John R. Hassell, Ph.D.

Committee Member

David E. Birk, Ph.D.

Committee Member

Patricia A. Kruk, Ph.D.

Committee Member

Santo V. Nicosia, M.D.

Committee Member

Hormuz Wadia, M.D.


cornea, proteoglycans, extracellular matrix, wound healing, collagen


The corneal wound healing process is a complex process, which often leads to the development of scar tissue with loss of transparency. When the cornea is wounded, some of the viable keratocytes are activated by growth factors to proliferate, and repair the wound by the production of a new extracellular matrix (ECM) that is either normal or is disorganized (fibrotic). The first part of this dissertation aims to show that the growth factors IGF-I, TGF-ß, FGF-2, and PDGF stimulate keratocytes to synthesize different levels of collagens and proteoglycans and are therefore responsible for initiating the wound healing repair process. FGF-2 stimulated keratocytes to proliferate but did not stimulate collagen production; IGF-I and PDGF stimulated keratocytes to proliferate and produce a collagenous ECM that could restore transparency; while, TGF-ß stimulated keratocytes produce a fibrocollagenous ECM that is opaque.

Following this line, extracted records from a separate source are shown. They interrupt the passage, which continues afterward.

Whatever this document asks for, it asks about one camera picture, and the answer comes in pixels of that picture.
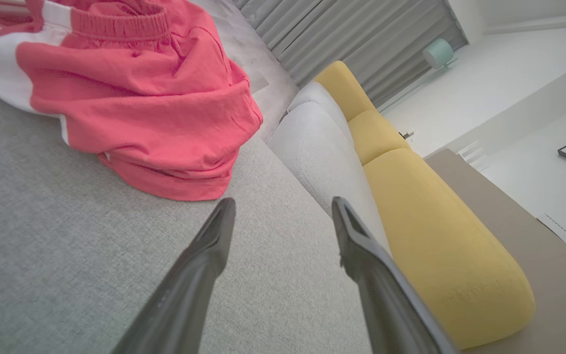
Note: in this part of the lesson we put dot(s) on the small grey sofa seat cushion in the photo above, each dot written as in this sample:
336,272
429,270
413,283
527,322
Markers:
322,152

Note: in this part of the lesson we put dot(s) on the large yellow sofa back cushion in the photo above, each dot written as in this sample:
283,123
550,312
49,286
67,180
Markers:
450,260

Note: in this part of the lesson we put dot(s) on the large grey sofa seat cushion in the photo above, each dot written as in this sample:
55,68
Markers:
67,255

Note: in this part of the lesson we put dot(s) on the small yellow sofa back cushion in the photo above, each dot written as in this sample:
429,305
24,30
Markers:
344,88

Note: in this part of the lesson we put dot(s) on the red shorts with white trim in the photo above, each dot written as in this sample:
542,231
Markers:
155,98

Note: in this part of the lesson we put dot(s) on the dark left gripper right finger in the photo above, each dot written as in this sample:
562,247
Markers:
383,305

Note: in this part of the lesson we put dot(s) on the teal lamp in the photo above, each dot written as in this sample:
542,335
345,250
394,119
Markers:
439,53

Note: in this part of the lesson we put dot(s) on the grey pleated curtain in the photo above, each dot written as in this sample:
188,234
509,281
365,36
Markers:
352,34

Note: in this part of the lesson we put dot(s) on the white wall device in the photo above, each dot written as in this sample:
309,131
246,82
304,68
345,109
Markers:
563,236

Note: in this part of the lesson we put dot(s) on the white radiator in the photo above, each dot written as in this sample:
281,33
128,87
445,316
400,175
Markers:
470,155

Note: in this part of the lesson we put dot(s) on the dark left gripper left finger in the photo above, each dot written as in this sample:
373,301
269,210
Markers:
192,290

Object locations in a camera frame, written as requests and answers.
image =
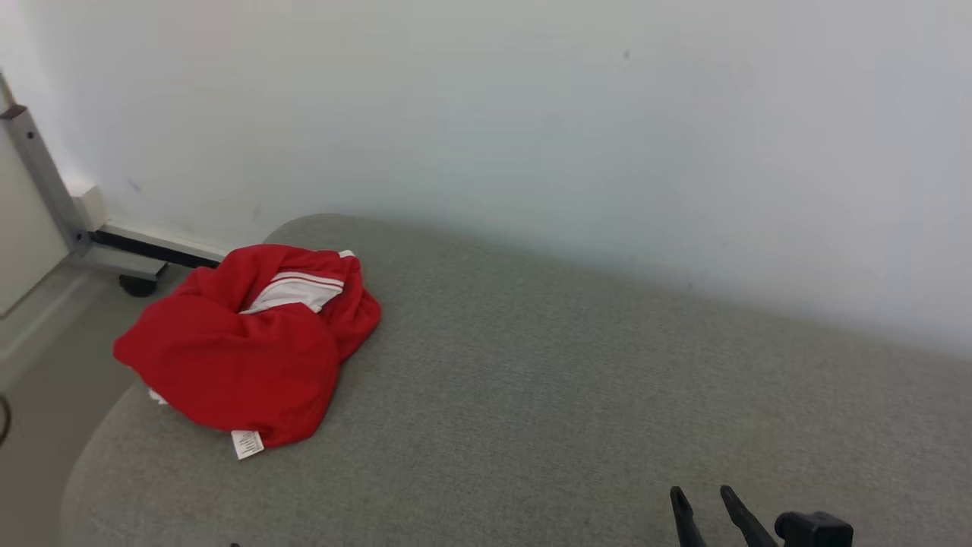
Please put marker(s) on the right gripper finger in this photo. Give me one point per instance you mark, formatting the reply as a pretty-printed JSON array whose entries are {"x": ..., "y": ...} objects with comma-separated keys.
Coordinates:
[
  {"x": 748, "y": 528},
  {"x": 686, "y": 524}
]

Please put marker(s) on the red white basketball jersey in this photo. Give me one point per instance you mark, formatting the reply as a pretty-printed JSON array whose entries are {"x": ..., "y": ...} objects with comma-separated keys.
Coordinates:
[{"x": 228, "y": 357}]

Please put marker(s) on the white plastic block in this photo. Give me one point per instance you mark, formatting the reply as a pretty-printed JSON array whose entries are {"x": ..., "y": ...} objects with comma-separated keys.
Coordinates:
[{"x": 89, "y": 203}]

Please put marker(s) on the white panel board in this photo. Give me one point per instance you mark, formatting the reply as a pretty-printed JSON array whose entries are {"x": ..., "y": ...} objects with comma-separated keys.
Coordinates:
[{"x": 23, "y": 243}]

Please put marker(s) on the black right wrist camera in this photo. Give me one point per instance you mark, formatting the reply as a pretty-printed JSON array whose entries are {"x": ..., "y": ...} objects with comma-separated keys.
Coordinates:
[{"x": 812, "y": 530}]

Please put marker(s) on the grey metal frame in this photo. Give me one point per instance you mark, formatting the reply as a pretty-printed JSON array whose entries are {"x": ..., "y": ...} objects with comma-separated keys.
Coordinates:
[{"x": 45, "y": 175}]

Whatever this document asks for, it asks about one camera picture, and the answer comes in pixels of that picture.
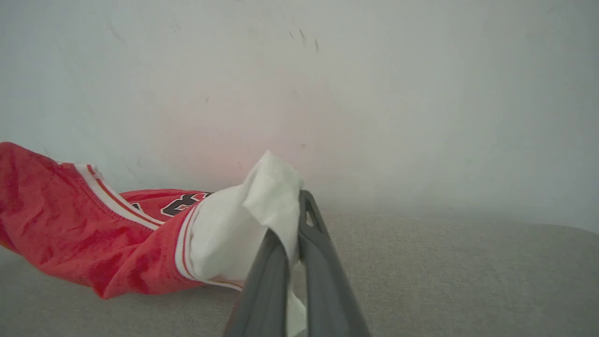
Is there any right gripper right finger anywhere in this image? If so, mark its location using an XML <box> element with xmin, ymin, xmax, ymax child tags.
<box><xmin>298</xmin><ymin>190</ymin><xmax>371</xmax><ymax>337</ymax></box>

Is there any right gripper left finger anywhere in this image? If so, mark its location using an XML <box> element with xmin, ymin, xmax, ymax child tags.
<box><xmin>224</xmin><ymin>229</ymin><xmax>291</xmax><ymax>337</ymax></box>

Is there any red and white jersey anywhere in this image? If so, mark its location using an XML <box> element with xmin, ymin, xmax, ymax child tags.
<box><xmin>0</xmin><ymin>142</ymin><xmax>308</xmax><ymax>337</ymax></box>

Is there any grey fabric sofa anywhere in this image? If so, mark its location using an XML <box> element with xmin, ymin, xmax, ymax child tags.
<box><xmin>0</xmin><ymin>211</ymin><xmax>599</xmax><ymax>337</ymax></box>

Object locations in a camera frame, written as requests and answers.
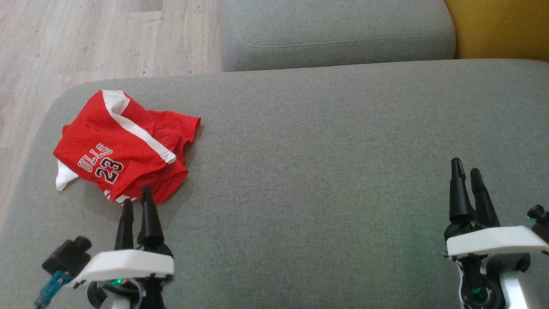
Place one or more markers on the red basketball jersey number 23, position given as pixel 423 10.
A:
pixel 85 146

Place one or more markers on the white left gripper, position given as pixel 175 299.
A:
pixel 128 264

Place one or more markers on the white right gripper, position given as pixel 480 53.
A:
pixel 493 241

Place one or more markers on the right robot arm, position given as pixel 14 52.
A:
pixel 512 292

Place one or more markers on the long grey sofa seat cushion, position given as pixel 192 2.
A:
pixel 334 34

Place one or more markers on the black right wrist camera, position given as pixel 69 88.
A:
pixel 539 216

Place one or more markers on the wide yellow sofa back cushion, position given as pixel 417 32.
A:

The second part of this dissertation aims to evaluate collagen fibril content, distribution, and orientation in the ECM deposited by keratocytes cultured in IGF-I, TGF-ß, FGF-2, and PDGF under a layer of agarose: a culture modification that enhances the formation of ECM in vitro. FGF-2 agarose cultures had little ECM and the keratocytes were in close cell contact while IGF-I, TGF-ß, and PDGF agarose cultures had the least cell contact with an extensive fibrillar ECM. This newly developed agarose overlay cell culture system increases ECM formation with the cell layer only when the synthesis of collagen is stimulated and that the ECM morphology is growth factor specific.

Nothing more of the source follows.